Dr. Leszek Ignatowicz, immunologist at the Medical College of Georgia at Georgia Regents University remarked that the widely held concept about why they become one of the either types even though they come from the same neighborhood and attend the same school is that. They are exposed to different things' in the thymus. The things' we are talking about are called the ligands. The developing T cells are exposed to several hundred tiny pieces when inside the thymus gland. Ligands are unique, just like our fingerprints. However, when the researchers limited exposure to only one fingerprint, the T cell mix that emerged was the same.
Ignatowicz said that they focussed on a simple question and that was – if it was going to affect their development and the answer was no. Ignatowicz opined that since the cells still mature in the thymus, so there must be something else which is determining it. The finding is significant as it can pave way for providing more insight into immunity which could one day enable a new approach to vaccines which makes the thymus gland to produce more of whatever T cell type a particular patient needs. Say, one has a bad infection or cancer more effector cells are needed, in case of autoimmune diseases such as arthritis, multiple sclerosis, etc., more regulatory T cells are needed. It is possible for us to steer the education process in the desired direction.
Learning experience in the thymus is a tough experience. It is observed that the majority of the T cells either learn to be too aggressive or too passive. That is why they never make it out of the thymus. It is also seen that as much as 95% of the T cells that survive eventually becomes effector cells who are someday responsible for driving the response of the immune system to invaders such as bacteria, viruses, and tumors. The effector cells learn to recognize invaders happens when they are out roaming the body.

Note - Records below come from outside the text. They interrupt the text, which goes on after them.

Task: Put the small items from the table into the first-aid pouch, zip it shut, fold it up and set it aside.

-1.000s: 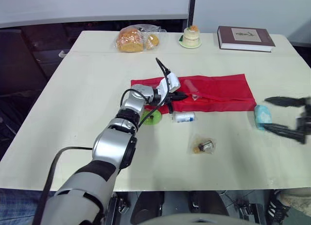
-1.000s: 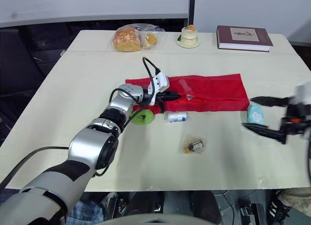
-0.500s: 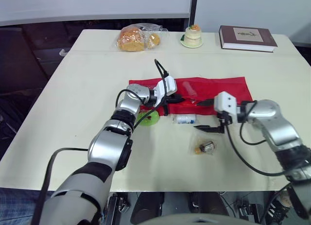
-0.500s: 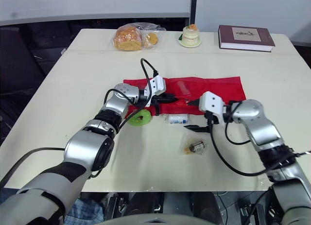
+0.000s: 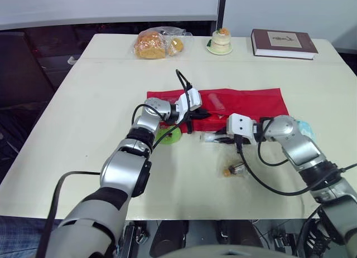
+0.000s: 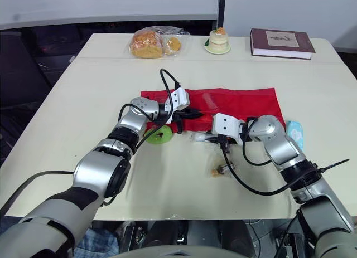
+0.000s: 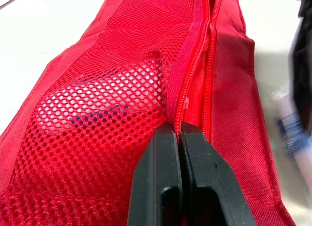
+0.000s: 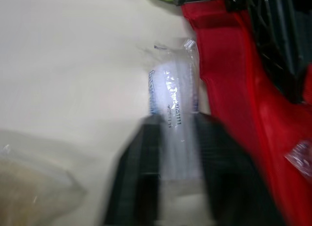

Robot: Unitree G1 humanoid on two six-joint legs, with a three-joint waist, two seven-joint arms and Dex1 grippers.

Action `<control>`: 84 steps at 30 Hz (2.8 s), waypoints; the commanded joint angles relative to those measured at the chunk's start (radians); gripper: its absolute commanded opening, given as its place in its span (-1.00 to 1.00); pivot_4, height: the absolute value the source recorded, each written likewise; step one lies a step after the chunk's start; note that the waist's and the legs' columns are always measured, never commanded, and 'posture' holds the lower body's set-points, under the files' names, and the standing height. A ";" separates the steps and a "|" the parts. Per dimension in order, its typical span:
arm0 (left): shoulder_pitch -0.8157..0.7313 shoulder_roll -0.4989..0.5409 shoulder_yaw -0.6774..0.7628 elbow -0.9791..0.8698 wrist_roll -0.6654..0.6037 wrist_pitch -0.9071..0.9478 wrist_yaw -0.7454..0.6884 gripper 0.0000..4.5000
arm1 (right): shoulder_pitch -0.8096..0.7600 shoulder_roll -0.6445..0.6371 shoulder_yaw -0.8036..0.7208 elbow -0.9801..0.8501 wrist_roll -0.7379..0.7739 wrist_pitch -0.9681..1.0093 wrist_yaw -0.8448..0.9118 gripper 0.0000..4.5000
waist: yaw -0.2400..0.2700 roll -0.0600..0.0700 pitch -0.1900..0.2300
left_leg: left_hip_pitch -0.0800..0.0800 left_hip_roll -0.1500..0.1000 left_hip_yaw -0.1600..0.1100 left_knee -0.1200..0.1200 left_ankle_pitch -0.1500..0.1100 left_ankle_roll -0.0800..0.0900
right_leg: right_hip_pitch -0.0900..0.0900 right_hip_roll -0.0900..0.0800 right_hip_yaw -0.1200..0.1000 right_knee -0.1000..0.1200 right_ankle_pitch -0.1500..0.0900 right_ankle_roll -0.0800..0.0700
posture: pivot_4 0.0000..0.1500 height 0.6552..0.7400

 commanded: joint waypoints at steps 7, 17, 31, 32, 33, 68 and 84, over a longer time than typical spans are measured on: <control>-0.009 -0.025 0.012 -0.044 -0.027 -0.011 -0.012 -1.00 | 0.093 -0.012 -0.211 -0.293 0.141 0.489 -0.137 -0.99 | 0.005 0.000 0.000 | -0.001 0.000 -0.001 0.000 -0.001 0.003 | 0.000 0.000 0.000 0.000 0.000 0.000 | 1.00 1.00; 0.006 -0.055 0.009 -0.077 -0.046 -0.003 -0.039 -1.00 | 0.064 0.094 -0.239 -0.240 0.121 0.709 -0.387 -0.99 | 0.001 0.000 0.000 | 0.000 0.000 -0.001 0.000 -0.002 0.003 | 0.000 0.000 0.000 0.001 0.000 0.000 | 1.00 1.00; 0.055 -0.090 -0.015 -0.133 -0.054 0.007 -0.061 -1.00 | -0.057 0.405 -0.379 -0.155 0.197 0.811 -0.648 -0.99 | -0.001 0.000 0.000 | -0.001 0.000 -0.001 0.000 -0.002 0.003 | 0.000 0.000 0.000 0.001 0.000 0.000 | 1.00 1.00; 0.057 -0.090 -0.016 -0.136 -0.054 0.008 -0.061 -1.00 | -0.060 0.421 -0.396 -0.150 0.199 0.814 -0.668 -0.99 | -0.001 0.000 0.000 | -0.001 0.000 -0.001 0.000 -0.002 0.003 | 0.000 0.000 0.000 0.001 0.000 0.000 | 1.00 1.00; 0.059 -0.091 -0.017 -0.139 -0.054 0.009 -0.061 -1.00 | -0.063 0.433 -0.409 -0.146 0.205 0.815 -0.680 -0.99 | -0.001 0.000 0.000 | 0.000 0.000 -0.001 0.000 -0.002 0.003 | 0.000 0.000 0.000 0.001 0.000 0.000 | 1.00 1.00; 0.032 -0.082 -0.002 -0.100 -0.059 0.018 -0.042 -1.00 | 0.089 0.111 -0.203 -0.139 0.233 0.447 -0.400 -0.97 | -0.003 0.001 0.000 | 0.000 0.000 0.000 -0.001 -0.002 0.004 | -0.001 0.000 0.001 0.000 0.000 0.000 | 1.00 1.00; 0.051 -0.087 -0.013 -0.121 -0.058 0.018 -0.059 -1.00 | -0.022 0.266 -0.258 0.125 0.135 0.218 -0.583 -0.97 | -0.004 0.001 0.000 | 0.000 0.000 0.001 -0.001 -0.001 0.003 | -0.001 0.000 0.001 0.000 0.000 0.000 | 1.00 1.00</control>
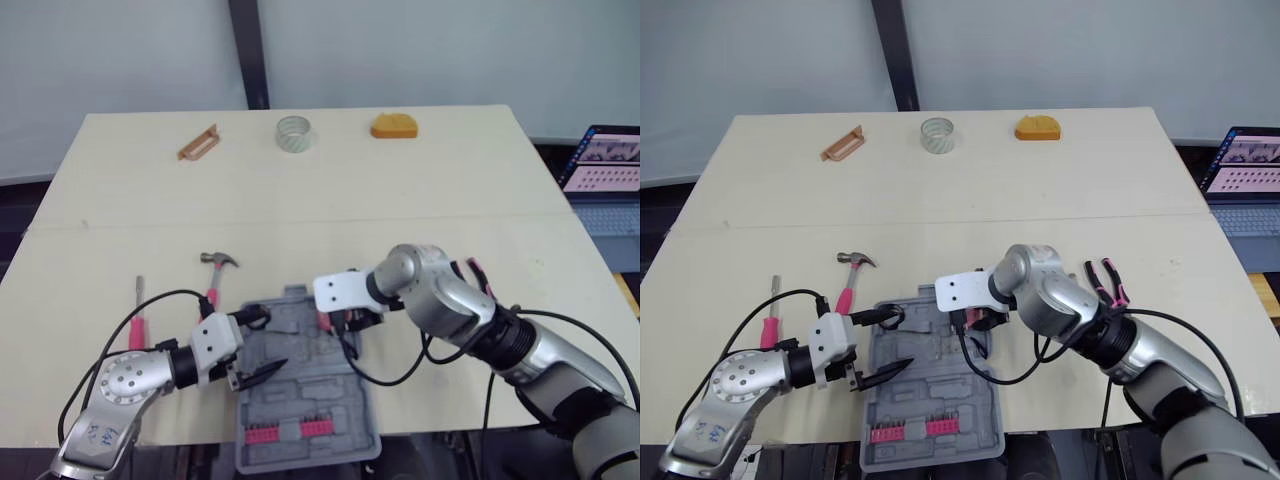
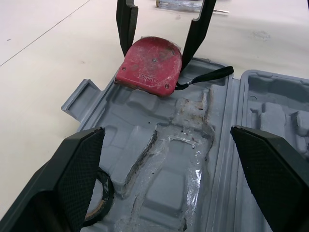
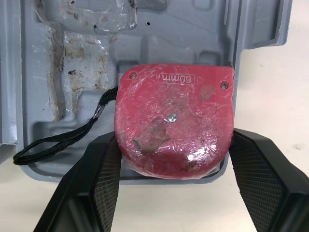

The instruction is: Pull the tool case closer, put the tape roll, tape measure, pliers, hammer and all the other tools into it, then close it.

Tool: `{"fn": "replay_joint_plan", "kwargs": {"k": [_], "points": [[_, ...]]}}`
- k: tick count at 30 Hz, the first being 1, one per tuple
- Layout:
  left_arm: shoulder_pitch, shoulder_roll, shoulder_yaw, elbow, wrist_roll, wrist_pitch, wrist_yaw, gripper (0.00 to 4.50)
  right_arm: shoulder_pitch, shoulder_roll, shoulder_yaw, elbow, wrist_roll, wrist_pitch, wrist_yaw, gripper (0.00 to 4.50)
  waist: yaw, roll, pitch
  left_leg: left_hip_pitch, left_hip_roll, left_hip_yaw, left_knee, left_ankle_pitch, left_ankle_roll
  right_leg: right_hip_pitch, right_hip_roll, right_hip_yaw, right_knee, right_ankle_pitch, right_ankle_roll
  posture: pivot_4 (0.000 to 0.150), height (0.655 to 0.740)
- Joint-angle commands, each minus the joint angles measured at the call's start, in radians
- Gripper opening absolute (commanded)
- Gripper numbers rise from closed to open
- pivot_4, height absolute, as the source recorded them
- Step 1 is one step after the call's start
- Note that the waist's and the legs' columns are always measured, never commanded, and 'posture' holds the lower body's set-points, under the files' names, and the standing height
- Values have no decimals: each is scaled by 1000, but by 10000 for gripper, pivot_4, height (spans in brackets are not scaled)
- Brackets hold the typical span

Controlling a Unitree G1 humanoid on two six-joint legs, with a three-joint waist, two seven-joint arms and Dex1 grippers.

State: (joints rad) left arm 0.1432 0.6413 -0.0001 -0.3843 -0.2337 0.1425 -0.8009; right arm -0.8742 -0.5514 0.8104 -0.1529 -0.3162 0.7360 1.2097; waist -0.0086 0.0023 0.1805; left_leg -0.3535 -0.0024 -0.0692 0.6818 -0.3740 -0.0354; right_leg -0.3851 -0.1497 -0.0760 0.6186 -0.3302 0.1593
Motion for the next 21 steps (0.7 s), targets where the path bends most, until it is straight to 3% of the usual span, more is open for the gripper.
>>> {"fn": "replay_joint_plan", "kwargs": {"k": [1, 12, 15, 21], "points": [[0, -1, 5, -44, -12, 4, 4, 45000, 8, 9, -22, -16, -8, -13, -13, 28623, 0, 0, 0, 0, 0, 0, 0, 0, 0, 0, 0, 0, 0, 0, 0, 1500, 7400], [-16, -4, 2, -50, -14, 25, 4, 45000, 11, 9, -35, -11, -6, -13, -10, 28623, -4, 0, 0, 0, 0, 0, 0, 0, 0, 0, 0, 0, 0, 0, 0, 1500, 7400], [-19, -4, 3, -49, -16, 27, 3, 45000, 10, 15, -47, -18, 4, -3, -8, 43646, -6, 0, 0, 0, 0, 0, 0, 0, 0, 0, 0, 0, 0, 0, 0, 1500, 7400], [-28, -7, 2, -57, -20, 39, 7, 45000, 10, 2, -91, -55, 21, 10, -6, 44450, -11, 0, 0, -1, 0, 0, 0, 0, 0, -2, 0, 0, 2, 0, 0, 1500, 7400]]}}
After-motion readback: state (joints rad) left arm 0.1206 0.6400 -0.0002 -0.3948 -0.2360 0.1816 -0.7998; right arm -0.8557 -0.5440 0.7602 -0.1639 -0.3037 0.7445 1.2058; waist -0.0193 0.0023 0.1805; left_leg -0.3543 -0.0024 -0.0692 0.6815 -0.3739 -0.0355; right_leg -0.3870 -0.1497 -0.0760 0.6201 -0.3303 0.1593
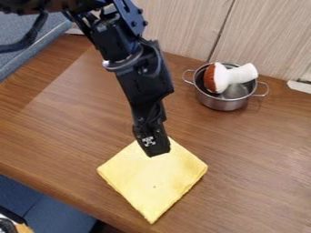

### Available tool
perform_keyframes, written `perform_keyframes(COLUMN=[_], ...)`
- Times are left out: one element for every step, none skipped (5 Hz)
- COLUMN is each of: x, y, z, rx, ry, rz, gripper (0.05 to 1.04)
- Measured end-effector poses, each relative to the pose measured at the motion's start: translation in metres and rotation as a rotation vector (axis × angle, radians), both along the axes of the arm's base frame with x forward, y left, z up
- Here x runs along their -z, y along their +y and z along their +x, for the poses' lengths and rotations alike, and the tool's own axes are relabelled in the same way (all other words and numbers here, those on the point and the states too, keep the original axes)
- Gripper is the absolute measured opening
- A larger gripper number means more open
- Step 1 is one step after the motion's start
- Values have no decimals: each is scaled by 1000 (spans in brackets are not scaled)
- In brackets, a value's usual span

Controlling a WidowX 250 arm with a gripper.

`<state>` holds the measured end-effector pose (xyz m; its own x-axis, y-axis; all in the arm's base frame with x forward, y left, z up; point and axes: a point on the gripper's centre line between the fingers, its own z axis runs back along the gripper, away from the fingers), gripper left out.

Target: Take the white thing out of the silver pot and put it to the left side of the yellow cloth

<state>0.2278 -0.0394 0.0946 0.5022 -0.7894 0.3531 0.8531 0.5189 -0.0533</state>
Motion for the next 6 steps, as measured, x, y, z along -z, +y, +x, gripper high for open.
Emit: perform_keyframes(x=[5,12,13,10,0,-14], y=[0,-1,-1,-10,-22,-29], z=[-1,15,40,79,117,142], rx=[6,66,124,195,262,299], ry=[22,47,29,-57,-146,-223], rz=[-3,-17,-8,9,24,16], gripper=[999,999,999,999,999,999])
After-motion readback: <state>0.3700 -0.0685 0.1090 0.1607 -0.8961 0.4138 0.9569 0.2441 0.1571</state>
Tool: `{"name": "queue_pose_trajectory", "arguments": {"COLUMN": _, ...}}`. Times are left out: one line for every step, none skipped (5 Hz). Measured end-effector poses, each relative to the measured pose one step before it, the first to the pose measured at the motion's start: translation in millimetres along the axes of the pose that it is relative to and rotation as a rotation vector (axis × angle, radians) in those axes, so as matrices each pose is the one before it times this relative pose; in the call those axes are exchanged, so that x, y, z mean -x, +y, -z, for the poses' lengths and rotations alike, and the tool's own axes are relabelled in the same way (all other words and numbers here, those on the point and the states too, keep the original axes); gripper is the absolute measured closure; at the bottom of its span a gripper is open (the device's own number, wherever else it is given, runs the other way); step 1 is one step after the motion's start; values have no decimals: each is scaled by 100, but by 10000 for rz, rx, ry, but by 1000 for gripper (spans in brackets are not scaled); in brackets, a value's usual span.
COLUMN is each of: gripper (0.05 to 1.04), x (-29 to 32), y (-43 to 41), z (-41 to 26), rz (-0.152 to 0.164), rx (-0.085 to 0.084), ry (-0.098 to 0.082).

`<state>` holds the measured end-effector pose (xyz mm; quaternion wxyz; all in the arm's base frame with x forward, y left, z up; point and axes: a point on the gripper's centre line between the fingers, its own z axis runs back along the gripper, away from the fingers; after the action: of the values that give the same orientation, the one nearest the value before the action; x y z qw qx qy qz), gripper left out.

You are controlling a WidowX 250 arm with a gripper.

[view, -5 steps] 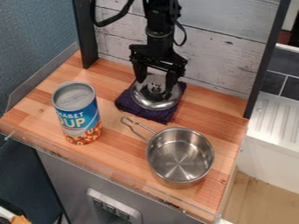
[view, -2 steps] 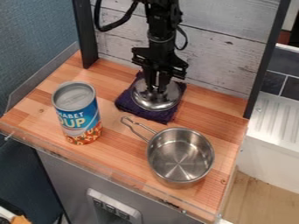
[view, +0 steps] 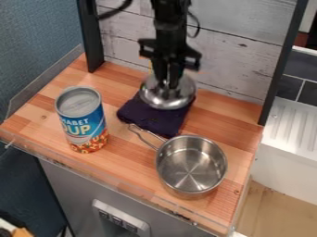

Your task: Closed the pot

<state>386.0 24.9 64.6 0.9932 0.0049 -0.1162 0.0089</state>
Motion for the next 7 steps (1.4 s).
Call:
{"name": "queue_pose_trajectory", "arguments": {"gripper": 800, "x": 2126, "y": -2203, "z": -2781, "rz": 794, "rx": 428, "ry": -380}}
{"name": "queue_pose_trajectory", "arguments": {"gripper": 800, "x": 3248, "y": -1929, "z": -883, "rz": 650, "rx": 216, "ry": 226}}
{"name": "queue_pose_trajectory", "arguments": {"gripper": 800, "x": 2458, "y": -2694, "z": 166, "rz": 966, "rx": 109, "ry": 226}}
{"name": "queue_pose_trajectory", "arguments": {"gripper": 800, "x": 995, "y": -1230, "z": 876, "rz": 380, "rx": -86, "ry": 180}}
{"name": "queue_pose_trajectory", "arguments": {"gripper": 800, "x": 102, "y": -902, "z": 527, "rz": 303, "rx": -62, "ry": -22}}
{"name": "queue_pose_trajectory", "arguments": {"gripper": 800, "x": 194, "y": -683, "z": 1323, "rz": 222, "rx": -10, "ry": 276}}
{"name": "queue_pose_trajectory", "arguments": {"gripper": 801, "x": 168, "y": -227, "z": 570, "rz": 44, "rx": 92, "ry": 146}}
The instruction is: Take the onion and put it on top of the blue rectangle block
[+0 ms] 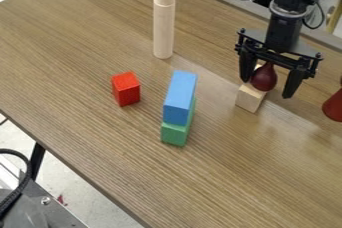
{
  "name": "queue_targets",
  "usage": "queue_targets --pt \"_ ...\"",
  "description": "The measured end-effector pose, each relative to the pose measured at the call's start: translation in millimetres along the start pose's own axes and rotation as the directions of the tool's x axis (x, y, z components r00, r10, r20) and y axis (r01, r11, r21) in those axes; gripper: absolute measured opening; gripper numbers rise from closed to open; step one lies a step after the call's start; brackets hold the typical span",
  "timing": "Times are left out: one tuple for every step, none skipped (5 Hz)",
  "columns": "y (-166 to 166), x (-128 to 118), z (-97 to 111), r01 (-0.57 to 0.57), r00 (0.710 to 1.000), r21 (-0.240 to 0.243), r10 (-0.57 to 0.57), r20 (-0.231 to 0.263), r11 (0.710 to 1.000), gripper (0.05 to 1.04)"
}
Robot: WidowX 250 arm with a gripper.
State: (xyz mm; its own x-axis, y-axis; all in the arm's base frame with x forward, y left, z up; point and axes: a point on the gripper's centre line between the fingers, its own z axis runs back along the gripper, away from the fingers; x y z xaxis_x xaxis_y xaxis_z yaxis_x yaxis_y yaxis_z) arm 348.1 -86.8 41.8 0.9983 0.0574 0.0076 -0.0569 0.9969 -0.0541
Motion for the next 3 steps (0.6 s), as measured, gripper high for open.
queue_targets --pt "1.6 0.2 -0.5 0.000 1.000 0.020 -0.001 0.018 1.000 0.999" --pt "2.5 0.5 0.0 0.000 0.998 0.082 -0.005 0.067 0.997 0.999" --pt "2.5 -0.1 -0.9 -0.011 0.997 0.089 0.005 0.071 0.996 0.999"
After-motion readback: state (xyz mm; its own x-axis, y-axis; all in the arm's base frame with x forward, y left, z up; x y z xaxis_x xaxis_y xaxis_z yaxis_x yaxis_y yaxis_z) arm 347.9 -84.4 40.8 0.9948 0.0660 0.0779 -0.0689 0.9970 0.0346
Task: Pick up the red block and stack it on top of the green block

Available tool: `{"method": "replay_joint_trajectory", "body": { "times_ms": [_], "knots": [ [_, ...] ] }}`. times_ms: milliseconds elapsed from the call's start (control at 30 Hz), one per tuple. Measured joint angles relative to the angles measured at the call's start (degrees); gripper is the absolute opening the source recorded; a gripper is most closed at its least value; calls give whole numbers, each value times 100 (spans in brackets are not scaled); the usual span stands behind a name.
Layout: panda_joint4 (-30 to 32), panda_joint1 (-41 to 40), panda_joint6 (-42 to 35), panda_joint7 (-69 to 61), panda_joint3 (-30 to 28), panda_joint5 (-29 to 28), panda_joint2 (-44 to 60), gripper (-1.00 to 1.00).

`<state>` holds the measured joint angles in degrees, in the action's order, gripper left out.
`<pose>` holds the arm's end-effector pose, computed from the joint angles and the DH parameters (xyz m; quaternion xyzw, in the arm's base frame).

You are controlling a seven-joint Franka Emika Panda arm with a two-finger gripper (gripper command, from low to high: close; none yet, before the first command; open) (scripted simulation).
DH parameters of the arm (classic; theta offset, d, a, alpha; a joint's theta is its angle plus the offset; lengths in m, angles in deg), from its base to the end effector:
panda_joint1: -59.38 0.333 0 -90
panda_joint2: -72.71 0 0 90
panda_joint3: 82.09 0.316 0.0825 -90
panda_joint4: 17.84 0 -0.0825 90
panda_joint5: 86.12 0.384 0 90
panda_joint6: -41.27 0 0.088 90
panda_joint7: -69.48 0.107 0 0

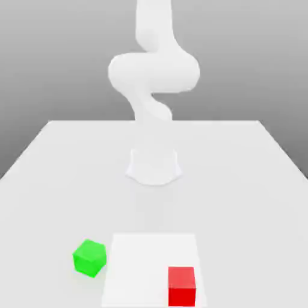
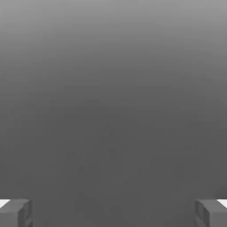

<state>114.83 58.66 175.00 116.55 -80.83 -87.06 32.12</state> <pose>0.3807 0.0062 0.6736 -0.8599 0.3662 -0.3313 0.1295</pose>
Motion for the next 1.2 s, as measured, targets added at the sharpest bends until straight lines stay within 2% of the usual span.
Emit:
{"method": "replay_joint_trajectory", "body": {
  "times_ms": [467, 833, 967, 1000, 1200],
  "knots": [
    [499, -237, 1092, 657, 496, -482, 2953, 0],
    [874, -152, 1993, 793, 648, -340, 5191, 0],
    [786, -40, 2628, 944, 510, -521, 6018, 0],
    [758, 5, 2782, 981, 455, -571, 6205, -100],
    [744, 26, 2862, 1006, 431, -603, 6299, -100]
  ]
}}
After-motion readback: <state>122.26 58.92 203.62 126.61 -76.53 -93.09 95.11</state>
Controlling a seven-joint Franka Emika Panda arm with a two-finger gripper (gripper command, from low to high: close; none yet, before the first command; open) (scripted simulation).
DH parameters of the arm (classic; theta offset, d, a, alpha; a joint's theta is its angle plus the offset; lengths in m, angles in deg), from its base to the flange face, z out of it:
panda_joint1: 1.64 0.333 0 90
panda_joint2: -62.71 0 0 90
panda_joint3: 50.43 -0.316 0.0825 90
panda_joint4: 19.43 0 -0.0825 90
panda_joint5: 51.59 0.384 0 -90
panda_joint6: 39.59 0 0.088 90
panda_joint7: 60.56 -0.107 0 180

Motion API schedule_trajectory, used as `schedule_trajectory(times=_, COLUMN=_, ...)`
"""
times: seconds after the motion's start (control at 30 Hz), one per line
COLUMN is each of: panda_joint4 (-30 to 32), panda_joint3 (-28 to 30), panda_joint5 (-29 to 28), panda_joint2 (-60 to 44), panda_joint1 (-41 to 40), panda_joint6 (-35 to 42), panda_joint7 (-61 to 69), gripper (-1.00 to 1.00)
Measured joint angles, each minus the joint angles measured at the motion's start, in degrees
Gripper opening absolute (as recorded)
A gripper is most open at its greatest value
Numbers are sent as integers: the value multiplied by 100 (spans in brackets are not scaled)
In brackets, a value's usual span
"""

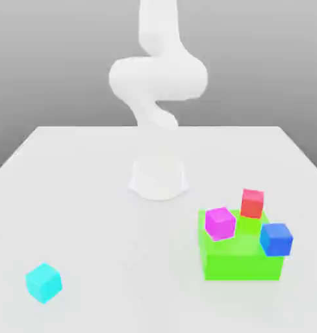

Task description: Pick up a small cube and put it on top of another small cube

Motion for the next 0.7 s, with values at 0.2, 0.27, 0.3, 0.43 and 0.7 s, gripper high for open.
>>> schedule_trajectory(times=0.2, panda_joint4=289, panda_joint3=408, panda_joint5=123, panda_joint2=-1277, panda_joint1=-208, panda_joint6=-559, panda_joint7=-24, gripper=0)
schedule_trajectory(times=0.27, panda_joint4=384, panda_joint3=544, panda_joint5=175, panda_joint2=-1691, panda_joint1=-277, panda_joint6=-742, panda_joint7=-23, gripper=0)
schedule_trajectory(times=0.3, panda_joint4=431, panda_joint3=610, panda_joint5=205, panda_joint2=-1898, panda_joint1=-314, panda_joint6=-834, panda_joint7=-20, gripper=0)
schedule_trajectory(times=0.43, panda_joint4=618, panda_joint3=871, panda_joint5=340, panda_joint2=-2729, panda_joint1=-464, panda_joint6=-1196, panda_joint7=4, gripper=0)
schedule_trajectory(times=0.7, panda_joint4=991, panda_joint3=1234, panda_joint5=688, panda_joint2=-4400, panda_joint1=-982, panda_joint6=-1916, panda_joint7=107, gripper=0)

Dr. Richard A. McIndoe, a bioinformatics expert and Associate Director of the MCG Center of Biotechnology and Genomic Medicine explained that these future aggressors are the ones which bind less strongly to ligands they experience in the thymus. It is not desirable for an effector cell that binds strongly to oneself because that would make it attack the body itself he explained.
In order to conduct this study, the scientists experimented on two mice. Each of them expressed a single ligand in the thymus – the researchers had assumed that it would prompt strong binding. And another one was that would favor a weaker bond and effector cell development.
The mix of resulting T cells was the same the setting was such both were exposed to the usual thousands of ligands however, there was a difference. Ligands and eventually bacteria and other such invaders are noticed T cells by activating their receptors. It was seen both CD4T cell types generally have the same receptors, just organized differently. The finding of MCG scientists was that as long as the binding was weak – like it was in the first mouse, there was a lot of overlap in the receptors the ligand bound to in both T cell types. But, in the case of second mouse, which should have favored Treg development because the ligand prompted strong binding, there was significant less overlap.
The task now is to find out what causes that difference remarked Ignatowicz.